Report all lines from the entries below in which "brown" appears.

[Opening Provided material section]

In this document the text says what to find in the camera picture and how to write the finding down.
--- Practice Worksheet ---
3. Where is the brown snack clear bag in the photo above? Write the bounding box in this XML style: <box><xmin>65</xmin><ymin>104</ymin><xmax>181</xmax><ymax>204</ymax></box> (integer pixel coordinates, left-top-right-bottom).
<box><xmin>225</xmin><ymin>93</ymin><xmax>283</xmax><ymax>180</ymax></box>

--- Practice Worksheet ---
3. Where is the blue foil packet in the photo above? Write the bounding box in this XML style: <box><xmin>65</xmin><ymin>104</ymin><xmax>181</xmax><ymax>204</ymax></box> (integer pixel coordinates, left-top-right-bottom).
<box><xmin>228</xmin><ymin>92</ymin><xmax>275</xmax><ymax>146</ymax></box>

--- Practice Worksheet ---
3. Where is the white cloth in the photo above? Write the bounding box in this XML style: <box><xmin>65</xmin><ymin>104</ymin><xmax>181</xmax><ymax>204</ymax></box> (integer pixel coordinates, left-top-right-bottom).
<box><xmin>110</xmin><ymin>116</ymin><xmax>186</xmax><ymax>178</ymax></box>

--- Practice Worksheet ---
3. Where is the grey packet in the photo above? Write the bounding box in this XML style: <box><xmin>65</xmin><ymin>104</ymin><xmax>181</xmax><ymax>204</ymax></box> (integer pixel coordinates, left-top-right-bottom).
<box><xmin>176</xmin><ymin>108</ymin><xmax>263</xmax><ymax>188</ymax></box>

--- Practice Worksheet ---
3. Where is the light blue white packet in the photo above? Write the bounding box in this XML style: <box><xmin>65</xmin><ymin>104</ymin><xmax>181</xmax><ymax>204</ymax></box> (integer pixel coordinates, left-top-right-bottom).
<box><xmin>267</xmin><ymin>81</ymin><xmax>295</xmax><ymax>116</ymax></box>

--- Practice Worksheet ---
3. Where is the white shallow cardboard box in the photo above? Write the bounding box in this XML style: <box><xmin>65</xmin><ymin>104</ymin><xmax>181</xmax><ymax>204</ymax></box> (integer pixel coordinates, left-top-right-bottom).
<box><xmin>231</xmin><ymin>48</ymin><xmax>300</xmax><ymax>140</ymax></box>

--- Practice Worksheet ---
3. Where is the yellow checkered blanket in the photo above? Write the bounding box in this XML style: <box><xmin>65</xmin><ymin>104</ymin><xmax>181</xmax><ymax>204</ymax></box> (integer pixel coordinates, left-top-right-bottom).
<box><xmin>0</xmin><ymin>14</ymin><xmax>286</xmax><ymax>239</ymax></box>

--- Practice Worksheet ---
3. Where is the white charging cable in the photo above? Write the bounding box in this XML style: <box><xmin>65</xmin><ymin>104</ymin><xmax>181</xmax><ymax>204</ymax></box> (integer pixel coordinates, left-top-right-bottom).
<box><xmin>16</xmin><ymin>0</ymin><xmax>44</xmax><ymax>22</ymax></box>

[Closing Provided material section]
[Opening Provided material section]

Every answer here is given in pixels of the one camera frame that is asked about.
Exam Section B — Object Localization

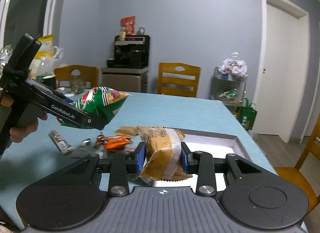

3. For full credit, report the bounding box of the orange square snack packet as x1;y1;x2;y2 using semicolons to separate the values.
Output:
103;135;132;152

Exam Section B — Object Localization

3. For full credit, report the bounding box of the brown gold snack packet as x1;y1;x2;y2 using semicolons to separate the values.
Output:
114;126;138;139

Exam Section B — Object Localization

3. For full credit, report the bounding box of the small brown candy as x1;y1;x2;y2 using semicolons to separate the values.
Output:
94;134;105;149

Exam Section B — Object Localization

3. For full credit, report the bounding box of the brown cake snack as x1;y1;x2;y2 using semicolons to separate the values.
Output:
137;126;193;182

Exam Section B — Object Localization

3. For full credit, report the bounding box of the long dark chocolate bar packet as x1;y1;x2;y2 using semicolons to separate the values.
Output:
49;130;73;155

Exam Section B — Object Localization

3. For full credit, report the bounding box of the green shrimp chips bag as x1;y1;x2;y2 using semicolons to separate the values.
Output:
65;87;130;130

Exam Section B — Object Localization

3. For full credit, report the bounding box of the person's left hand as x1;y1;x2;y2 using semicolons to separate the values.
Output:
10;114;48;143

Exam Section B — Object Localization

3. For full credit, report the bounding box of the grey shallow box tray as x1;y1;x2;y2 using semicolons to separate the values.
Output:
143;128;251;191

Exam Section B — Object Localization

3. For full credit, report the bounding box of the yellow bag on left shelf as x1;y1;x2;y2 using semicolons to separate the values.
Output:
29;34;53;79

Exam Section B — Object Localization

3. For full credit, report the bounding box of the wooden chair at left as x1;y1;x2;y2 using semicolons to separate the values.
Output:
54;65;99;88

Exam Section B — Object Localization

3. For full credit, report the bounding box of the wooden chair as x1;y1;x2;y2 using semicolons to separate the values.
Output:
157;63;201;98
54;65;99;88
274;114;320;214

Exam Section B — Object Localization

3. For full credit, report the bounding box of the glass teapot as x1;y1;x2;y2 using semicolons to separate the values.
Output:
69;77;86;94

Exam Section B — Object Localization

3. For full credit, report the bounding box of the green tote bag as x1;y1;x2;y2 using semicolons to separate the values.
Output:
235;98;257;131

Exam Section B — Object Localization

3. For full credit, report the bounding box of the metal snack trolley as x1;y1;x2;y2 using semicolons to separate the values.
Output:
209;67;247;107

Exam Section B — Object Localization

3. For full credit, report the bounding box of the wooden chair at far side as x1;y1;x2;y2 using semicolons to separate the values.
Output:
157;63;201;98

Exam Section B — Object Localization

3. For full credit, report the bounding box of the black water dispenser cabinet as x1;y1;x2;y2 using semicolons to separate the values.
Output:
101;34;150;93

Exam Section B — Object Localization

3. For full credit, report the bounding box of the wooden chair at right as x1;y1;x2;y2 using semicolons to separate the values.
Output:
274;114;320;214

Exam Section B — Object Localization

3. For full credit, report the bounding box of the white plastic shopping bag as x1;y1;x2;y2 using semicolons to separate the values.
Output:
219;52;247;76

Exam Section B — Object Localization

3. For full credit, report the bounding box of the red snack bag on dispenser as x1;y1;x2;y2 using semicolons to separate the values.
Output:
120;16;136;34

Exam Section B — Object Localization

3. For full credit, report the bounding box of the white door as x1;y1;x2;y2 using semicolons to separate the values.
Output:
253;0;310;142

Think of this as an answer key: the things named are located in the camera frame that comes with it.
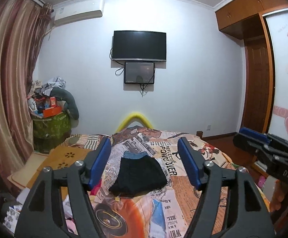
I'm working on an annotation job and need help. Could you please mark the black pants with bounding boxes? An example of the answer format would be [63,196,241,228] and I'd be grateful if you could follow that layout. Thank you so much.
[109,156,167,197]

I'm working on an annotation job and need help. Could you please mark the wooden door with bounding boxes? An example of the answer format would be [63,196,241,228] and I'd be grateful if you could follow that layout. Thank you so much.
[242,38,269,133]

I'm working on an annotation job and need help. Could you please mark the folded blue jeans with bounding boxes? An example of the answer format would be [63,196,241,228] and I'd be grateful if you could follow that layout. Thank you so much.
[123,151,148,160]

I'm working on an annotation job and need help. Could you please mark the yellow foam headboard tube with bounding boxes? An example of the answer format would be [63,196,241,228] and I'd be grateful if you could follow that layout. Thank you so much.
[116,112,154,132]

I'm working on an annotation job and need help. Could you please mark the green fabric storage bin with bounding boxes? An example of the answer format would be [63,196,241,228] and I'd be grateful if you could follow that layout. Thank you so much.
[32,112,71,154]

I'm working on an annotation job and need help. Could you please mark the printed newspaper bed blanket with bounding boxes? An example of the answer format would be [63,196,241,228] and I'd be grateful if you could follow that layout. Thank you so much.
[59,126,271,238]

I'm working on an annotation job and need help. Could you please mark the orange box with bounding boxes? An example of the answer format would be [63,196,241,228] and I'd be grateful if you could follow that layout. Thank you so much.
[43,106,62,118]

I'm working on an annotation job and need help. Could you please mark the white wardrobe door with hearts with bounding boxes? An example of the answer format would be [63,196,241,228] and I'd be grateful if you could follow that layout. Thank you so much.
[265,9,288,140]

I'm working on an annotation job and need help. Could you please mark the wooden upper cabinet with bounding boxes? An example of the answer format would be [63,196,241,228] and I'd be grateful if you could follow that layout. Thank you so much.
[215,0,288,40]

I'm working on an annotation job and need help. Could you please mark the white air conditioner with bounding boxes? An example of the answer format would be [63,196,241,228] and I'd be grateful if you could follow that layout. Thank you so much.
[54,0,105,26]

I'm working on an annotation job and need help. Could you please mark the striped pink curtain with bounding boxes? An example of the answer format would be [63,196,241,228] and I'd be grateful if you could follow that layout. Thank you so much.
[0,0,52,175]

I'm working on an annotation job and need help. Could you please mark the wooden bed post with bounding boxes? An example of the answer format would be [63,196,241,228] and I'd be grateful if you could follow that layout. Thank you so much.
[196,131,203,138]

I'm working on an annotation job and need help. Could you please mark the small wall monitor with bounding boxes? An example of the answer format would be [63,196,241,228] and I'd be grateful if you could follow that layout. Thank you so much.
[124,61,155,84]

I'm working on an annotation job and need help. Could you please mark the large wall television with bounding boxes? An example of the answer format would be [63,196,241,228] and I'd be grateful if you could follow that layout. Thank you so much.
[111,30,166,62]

[Closing Provided material section]

Task response:
3. Where is the brown snack clear bag in the photo above? Write the bounding box in this XML style: <box><xmin>65</xmin><ymin>104</ymin><xmax>181</xmax><ymax>204</ymax></box> (integer pixel coordinates, left-top-right-bottom).
3. For full credit, report the bounding box of the brown gold snack packet as x1;y1;x2;y2 using semicolons to separate the values.
3. For full credit, report the bounding box of the small brown candy as x1;y1;x2;y2 using semicolons to separate the values.
3. For full credit, report the bounding box of the brown cake snack as x1;y1;x2;y2 using semicolons to separate the values.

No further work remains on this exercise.